*** Exercise data
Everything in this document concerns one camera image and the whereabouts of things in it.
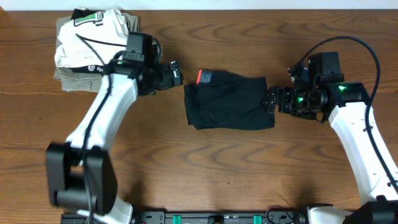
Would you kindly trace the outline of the black leggings with red waistband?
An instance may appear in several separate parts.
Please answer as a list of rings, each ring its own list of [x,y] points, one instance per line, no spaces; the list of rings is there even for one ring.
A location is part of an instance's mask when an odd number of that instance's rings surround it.
[[[184,86],[188,124],[197,130],[273,128],[275,117],[264,106],[267,91],[266,77],[200,70],[196,83]]]

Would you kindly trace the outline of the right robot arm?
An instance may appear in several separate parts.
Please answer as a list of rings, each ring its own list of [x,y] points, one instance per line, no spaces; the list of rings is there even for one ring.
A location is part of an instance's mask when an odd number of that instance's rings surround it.
[[[309,205],[297,223],[397,223],[397,166],[378,130],[362,83],[326,83],[302,89],[273,86],[265,107],[297,118],[328,121],[354,172],[361,206],[351,212]]]

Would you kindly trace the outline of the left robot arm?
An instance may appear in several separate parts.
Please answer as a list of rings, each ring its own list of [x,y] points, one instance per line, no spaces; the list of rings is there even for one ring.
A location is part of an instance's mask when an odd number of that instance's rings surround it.
[[[136,63],[112,59],[101,88],[65,143],[45,153],[52,205],[67,209],[61,223],[134,223],[134,207],[118,196],[109,152],[119,126],[138,96],[183,83],[178,62]]]

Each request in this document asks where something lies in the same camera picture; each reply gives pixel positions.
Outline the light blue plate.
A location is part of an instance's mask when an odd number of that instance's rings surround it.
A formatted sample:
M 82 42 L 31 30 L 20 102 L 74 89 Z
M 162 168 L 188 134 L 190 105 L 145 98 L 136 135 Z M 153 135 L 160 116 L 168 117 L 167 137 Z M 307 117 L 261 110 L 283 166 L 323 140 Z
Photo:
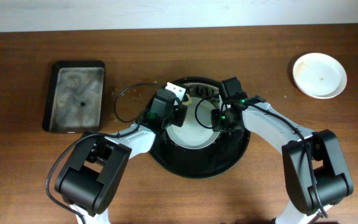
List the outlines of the light blue plate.
M 219 131 L 206 129 L 202 127 L 196 120 L 204 126 L 211 127 L 211 111 L 218 109 L 221 105 L 221 97 L 212 97 L 200 103 L 197 112 L 196 105 L 202 100 L 199 97 L 191 97 L 191 103 L 187 106 L 186 117 L 181 127 L 171 125 L 167 128 L 169 138 L 178 146 L 186 149 L 202 149 L 211 145 L 220 136 Z

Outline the green and yellow sponge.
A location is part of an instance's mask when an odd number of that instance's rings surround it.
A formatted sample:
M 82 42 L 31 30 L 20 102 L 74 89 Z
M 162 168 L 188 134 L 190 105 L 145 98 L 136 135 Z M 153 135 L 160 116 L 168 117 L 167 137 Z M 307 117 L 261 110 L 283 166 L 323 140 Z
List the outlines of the green and yellow sponge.
M 188 94 L 185 94 L 182 99 L 183 105 L 190 105 L 192 103 L 191 96 Z

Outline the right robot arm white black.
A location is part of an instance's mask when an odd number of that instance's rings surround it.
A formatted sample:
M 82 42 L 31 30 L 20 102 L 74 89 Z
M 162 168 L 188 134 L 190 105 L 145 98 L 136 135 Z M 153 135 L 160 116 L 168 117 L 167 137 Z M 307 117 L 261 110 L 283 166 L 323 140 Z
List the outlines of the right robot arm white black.
M 354 184 L 337 136 L 302 127 L 254 97 L 227 100 L 211 112 L 214 131 L 245 129 L 281 155 L 289 202 L 274 223 L 314 223 L 350 196 Z

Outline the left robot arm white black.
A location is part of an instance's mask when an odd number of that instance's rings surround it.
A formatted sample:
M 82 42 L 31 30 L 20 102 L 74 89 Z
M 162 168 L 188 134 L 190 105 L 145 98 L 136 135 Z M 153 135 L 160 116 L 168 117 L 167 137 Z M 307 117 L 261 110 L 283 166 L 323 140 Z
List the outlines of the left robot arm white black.
M 181 126 L 187 107 L 174 105 L 167 110 L 143 110 L 129 128 L 114 134 L 83 134 L 57 159 L 63 165 L 55 181 L 59 202 L 46 183 L 47 196 L 57 205 L 74 213 L 78 223 L 109 223 L 108 207 L 120 184 L 127 163 L 149 152 L 157 134 L 169 126 Z
******
_Action item_:
Write out each line of the data exactly; the images should be left out.

_Response to the task_:
Everything in this document concerns one camera image and the whereabouts of things in it.
Would you kindly trace the outline of the black leggings with red waistband?
An instance may appear in several separate parts.
Please answer as a list of rings, each ring its own list of [x,y] points, one instance per line, no spaces; the list of rings is there even for one ring.
A location is part of an instance's mask when an odd number of that instance's rings surround it.
[[[184,86],[188,124],[197,130],[273,128],[275,117],[264,106],[267,91],[266,77],[200,70],[196,83]]]

Would you kindly trace the outline of the right robot arm?
An instance may appear in several separate parts.
Please answer as a list of rings, each ring its own list of [x,y] points, one instance per line, no spaces; the list of rings is there even for one ring.
A location is part of an instance's mask when an odd number of that instance's rings surround it.
[[[309,205],[297,223],[397,223],[397,166],[378,130],[362,83],[326,83],[302,89],[273,86],[265,107],[297,118],[328,121],[354,172],[361,206],[351,212]]]

Would you kindly trace the outline of the left robot arm?
An instance may appear in several separate parts.
Please answer as a list of rings, each ring its own list of [x,y] points, one instance per line, no spaces; the list of rings is there even for one ring.
A location is part of an instance's mask when an odd number of that instance's rings surround it.
[[[136,63],[112,59],[101,88],[65,143],[45,153],[52,205],[67,209],[61,223],[134,223],[134,207],[118,196],[109,152],[119,126],[138,96],[183,83],[178,62]]]

Each request in this document asks where something lies in the same camera picture; each reply gives pixel positions.
Outline the light blue plate.
A location is part of an instance's mask when an odd number of that instance's rings surround it.
A formatted sample:
M 82 42 L 31 30 L 20 102 L 74 89 Z
M 162 168 L 188 134 L 190 105 L 145 98 L 136 135 Z M 153 135 L 160 116 L 168 117 L 167 137 Z M 307 117 L 261 110 L 283 166 L 323 140 Z
Photo:
List the outlines of the light blue plate.
M 219 131 L 206 129 L 202 127 L 196 120 L 204 126 L 211 127 L 211 111 L 218 109 L 221 105 L 221 97 L 212 97 L 200 103 L 197 112 L 196 105 L 202 100 L 199 97 L 191 97 L 191 103 L 187 106 L 186 117 L 181 127 L 171 125 L 167 128 L 169 138 L 178 146 L 186 149 L 202 149 L 211 145 L 220 136 Z

Outline the green and yellow sponge.
A location is part of an instance's mask when an odd number of that instance's rings surround it.
A formatted sample:
M 82 42 L 31 30 L 20 102 L 74 89 Z
M 162 168 L 188 134 L 190 105 L 145 98 L 136 135 Z M 153 135 L 160 116 L 168 117 L 167 137 Z M 307 117 L 261 110 L 283 166 L 323 140 Z
List the outlines of the green and yellow sponge.
M 188 94 L 185 94 L 182 99 L 183 105 L 190 105 L 192 103 L 191 96 Z

Outline the right robot arm white black.
A location is part of an instance's mask when an odd number of that instance's rings surround it.
A formatted sample:
M 82 42 L 31 30 L 20 102 L 74 89 Z
M 162 168 L 188 134 L 190 105 L 145 98 L 136 135 Z M 153 135 L 160 116 L 168 117 L 167 137 Z M 307 117 L 261 110 L 283 166 L 323 140 Z
List the outlines of the right robot arm white black.
M 354 184 L 337 136 L 302 127 L 254 97 L 227 100 L 211 112 L 214 131 L 245 129 L 281 155 L 289 202 L 274 223 L 314 223 L 350 196 Z

Outline the left robot arm white black.
A location is part of an instance's mask when an odd number of that instance's rings surround it.
A formatted sample:
M 82 42 L 31 30 L 20 102 L 74 89 Z
M 162 168 L 188 134 L 190 105 L 145 98 L 136 135 Z M 153 135 L 160 116 L 168 117 L 167 137 Z M 307 117 L 261 110 L 283 166 L 323 140 Z
List the outlines of the left robot arm white black.
M 181 126 L 187 107 L 174 105 L 167 110 L 143 110 L 129 128 L 114 134 L 83 134 L 57 159 L 63 165 L 55 181 L 59 202 L 46 183 L 47 196 L 57 205 L 74 213 L 78 223 L 109 223 L 108 207 L 120 184 L 127 163 L 149 152 L 157 134 L 169 126 Z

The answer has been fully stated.